Policajac
- Full name: Клуб малог фудбала Полицајац Klub malog fudbala Policajac
- Nickname(s): Policajci
- Founded: 2018; 7 years ago
- Ground: Banja Luka Bosnia and Herzegovina
- Chairman: Borislav Šarić
- Coach: Srđan Tomašević
- League: Second Futsal League of Republika Srpska – West
- 2018–19: 1st, 2nd Futsal League of Republika Srpska – West
| Home colours | Away colours |

= KMF Policajac =

Futsal club from Bosnia and Herzegovina

Futsal Club Policajac (Futsal Club Police Officer; Serbian: Клуб малог фудбала Полицајац, Klub malog fudbala Policajac) is futsal club from Banja Luka, Bosnia and Herzegovina. The club was founded in 2018.

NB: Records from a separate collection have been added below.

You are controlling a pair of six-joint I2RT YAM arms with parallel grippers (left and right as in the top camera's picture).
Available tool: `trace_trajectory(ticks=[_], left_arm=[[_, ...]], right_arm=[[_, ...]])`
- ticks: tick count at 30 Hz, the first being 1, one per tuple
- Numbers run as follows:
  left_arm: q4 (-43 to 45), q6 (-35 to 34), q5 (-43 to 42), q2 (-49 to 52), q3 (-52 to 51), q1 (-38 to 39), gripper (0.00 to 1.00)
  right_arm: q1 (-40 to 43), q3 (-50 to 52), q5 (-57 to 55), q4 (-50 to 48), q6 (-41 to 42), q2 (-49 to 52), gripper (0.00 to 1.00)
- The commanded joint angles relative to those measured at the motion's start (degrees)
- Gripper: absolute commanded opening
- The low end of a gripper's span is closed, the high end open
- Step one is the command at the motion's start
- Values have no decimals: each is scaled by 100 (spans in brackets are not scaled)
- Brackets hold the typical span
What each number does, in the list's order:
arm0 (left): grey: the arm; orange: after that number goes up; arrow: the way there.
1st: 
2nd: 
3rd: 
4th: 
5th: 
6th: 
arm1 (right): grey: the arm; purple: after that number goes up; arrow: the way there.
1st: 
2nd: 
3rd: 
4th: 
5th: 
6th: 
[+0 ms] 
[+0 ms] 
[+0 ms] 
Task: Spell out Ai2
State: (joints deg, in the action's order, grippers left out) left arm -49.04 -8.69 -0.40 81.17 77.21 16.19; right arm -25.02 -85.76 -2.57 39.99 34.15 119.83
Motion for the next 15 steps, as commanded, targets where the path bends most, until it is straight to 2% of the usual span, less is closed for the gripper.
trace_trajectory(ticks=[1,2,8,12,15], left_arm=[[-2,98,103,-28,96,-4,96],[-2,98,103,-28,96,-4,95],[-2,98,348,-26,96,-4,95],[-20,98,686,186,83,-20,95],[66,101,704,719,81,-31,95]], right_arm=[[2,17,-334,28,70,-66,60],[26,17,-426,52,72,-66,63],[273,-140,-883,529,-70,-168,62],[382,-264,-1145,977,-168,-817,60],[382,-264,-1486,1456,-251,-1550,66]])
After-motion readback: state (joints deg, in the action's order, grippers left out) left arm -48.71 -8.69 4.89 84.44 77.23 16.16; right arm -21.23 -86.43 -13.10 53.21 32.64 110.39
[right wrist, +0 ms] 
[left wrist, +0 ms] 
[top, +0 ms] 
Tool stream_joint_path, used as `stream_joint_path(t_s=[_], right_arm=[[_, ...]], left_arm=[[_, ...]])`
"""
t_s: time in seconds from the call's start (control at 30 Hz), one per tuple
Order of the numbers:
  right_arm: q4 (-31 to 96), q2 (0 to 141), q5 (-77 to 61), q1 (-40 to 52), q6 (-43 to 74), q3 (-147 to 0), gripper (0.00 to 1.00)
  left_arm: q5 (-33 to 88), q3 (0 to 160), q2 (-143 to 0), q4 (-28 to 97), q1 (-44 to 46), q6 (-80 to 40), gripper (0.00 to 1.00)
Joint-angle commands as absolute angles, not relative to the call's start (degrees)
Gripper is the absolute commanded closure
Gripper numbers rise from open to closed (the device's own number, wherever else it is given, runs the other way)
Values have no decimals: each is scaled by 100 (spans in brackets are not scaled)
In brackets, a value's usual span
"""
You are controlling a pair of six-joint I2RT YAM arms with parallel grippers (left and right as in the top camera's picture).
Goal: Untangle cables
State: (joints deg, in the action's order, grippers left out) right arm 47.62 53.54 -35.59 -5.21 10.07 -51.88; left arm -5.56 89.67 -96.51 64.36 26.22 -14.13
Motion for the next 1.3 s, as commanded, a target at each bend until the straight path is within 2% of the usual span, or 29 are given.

Structure of the club are mainly police officers of the Police of Republika Srpska which take 80% of the club including the chairman of the club Borislav Šarić, that is chief of one police administration. Its first match was played in Mrkonjić Grad against KMF Gradiška on 4 November 2018.

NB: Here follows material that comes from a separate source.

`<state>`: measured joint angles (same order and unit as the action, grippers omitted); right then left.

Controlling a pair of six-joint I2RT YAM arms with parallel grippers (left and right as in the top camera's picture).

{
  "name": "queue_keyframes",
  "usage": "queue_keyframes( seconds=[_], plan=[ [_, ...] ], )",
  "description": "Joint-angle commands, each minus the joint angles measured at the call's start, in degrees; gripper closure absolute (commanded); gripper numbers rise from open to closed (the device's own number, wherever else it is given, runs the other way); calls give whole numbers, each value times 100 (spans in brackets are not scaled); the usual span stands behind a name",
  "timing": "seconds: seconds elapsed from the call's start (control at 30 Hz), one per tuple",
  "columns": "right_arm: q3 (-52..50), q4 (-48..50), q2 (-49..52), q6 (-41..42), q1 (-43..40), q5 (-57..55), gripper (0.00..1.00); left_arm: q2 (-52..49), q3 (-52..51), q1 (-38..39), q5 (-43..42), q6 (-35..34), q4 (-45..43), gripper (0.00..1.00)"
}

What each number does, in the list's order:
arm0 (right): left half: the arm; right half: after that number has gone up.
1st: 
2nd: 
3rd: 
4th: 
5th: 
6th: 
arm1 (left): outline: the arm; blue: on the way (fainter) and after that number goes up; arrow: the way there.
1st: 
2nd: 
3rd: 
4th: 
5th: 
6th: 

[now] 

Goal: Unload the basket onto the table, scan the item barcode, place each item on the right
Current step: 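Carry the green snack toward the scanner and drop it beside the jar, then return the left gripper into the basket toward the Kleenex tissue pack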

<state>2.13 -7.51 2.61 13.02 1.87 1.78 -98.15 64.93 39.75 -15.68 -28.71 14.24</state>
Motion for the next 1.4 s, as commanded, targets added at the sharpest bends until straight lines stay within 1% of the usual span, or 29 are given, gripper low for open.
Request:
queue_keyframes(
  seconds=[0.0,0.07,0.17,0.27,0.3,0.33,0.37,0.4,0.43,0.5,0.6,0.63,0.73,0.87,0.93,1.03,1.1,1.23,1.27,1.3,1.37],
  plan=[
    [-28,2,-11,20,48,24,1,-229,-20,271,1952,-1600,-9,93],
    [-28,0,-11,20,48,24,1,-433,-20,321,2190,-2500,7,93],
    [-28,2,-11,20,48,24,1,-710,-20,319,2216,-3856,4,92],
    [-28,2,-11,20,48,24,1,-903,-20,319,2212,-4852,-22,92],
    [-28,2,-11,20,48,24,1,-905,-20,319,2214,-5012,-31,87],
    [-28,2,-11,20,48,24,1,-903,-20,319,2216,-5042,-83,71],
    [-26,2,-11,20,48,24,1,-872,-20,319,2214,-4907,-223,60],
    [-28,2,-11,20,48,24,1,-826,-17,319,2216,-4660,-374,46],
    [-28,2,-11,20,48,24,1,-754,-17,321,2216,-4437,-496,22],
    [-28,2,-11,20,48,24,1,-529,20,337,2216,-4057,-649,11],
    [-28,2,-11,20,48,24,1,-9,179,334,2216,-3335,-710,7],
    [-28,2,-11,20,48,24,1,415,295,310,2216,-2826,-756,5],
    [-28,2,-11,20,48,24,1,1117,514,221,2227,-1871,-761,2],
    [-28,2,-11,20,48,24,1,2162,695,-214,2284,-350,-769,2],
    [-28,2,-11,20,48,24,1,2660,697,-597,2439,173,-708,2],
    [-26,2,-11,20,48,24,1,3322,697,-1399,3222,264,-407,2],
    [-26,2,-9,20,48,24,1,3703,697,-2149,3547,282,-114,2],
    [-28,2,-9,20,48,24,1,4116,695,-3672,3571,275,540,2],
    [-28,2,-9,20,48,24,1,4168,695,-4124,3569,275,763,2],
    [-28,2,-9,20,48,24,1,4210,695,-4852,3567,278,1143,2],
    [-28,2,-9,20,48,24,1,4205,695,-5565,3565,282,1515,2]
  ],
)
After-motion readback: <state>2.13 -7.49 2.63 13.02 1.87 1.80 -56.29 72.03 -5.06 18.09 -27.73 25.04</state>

Season 2018–19 finished in Second Futsal League of Republika Srpska – West as champion so the club is qualified for First Futsal League of Republika Srpska of Football Association of Republika Srpska and during 2018–19 had only one lose against KMF Jošavka.

== 2018—19 ==
As debutant in 2nd league KMF Policajac entered into futsal scene of Republika Srpska and Banja Luka got one more futsal club beside KMF Starčevica and KMF Sokrates. Policajac competed in 2nd Futsal League of Republika Srpska – West and in Cup of Republika Srpska. In Cup of Republika Srpska the club was eliminated in round of 16 by first league club KMF Kotor Varoš (5:3). 2nd Futsal League of Republika Srpska – West finished as first and it is promoted into 1st Futsal League of Republika Srpska that begins in November 2019. Before start of the new futsal season the club got few new players.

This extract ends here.